'''

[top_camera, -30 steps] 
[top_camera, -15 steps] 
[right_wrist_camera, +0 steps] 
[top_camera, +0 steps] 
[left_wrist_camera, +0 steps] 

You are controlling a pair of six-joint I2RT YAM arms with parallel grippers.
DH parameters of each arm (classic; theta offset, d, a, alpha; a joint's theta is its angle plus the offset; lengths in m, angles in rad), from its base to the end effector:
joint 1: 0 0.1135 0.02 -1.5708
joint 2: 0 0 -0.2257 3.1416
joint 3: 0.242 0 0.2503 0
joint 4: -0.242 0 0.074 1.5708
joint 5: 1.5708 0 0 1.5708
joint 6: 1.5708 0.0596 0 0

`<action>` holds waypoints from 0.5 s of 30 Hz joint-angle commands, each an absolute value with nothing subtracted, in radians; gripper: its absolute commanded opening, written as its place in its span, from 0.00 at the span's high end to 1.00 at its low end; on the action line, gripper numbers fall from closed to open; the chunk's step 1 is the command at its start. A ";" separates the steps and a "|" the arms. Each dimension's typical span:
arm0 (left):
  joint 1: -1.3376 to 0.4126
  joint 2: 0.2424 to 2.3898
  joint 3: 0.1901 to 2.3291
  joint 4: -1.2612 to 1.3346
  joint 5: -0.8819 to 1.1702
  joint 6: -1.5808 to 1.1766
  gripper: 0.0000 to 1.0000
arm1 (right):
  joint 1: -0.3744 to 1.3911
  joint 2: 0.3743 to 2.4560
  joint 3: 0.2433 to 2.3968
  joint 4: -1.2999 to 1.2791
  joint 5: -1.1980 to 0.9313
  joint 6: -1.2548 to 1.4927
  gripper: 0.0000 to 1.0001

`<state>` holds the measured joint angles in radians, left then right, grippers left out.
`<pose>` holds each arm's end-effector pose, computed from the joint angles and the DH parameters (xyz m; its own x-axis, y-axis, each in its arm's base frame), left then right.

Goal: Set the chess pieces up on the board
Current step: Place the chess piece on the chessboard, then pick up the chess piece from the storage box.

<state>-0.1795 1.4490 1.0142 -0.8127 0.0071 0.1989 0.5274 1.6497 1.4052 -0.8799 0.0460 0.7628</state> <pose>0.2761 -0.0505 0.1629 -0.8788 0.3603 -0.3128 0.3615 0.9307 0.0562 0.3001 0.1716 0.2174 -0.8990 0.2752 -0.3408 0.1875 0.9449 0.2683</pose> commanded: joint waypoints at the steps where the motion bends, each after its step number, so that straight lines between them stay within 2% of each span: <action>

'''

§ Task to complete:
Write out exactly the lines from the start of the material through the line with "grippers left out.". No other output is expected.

§ Final answer:
[top_camera, -30 steps] 
[top_camera, -15 steps] 
[right_wrist_camera, +0 steps] 
[top_camera, +0 steps] 
[left_wrist_camera, +0 steps] 

You are controlling a pair of six-joint I2RT YAM arms with parallel grippers.
DH parameters of each arm (classic; theta offset, d, a, alpha; a joint's theta is its angle plus the offset; lengths in m, angles in rad), from its base to the end effector:
joint 1: 0 0.1135 0.02 -1.5708
joint 2: 0 0 -0.2257 3.1416
joint 3: 0.242 0 0.2503 0
joint 4: -0.242 0 0.074 1.5708
joint 5: 1.5708 0 0 1.5708
joint 6: 1.5708 0.0596 0 0

`<action>` holds waypoints from 0.5 s of 30 Hz joint-angle commands, each an absolute value with nothing subtracted, in radians; gripper: its absolute commanded opening, written as its place in its span, from 0.00 at the span's high end to 1.00 at its low end; on the action line, gripper numbers fall from closed to open; the chunk's step 1 is the command at its start. A ";" separates the steps and a "|" the arms. Each dimension's typical span:
arm0 (left):
  joint 1: -1.3376 to 0.4126
  joint 2: 0.2424 to 2.3898
  joint 3: 0.1901 to 2.3291
  joint 4: -1.2612 to 1.3346
  joint 5: -0.8819 to 1.1702
  joint 6: -1.5808 to 1.1766
  gripper: 0.0000 to 1.0000
arm1 (right):
  joint 1: -0.3744 to 1.3911
  joint 2: 0.3743 to 2.4560
  joint 3: 0.2433 to 2.3968
  joint 4: -1.2999 to 1.2791
  joint 5: -1.1980 to 0.9313
  joint 6: -1.2548 to 1.4927
  gripper: 0.0000 to 1.0001

`<state>` holds the measured joint angles in radians, left then right, grippers left out.

This concludes the response to the exercise.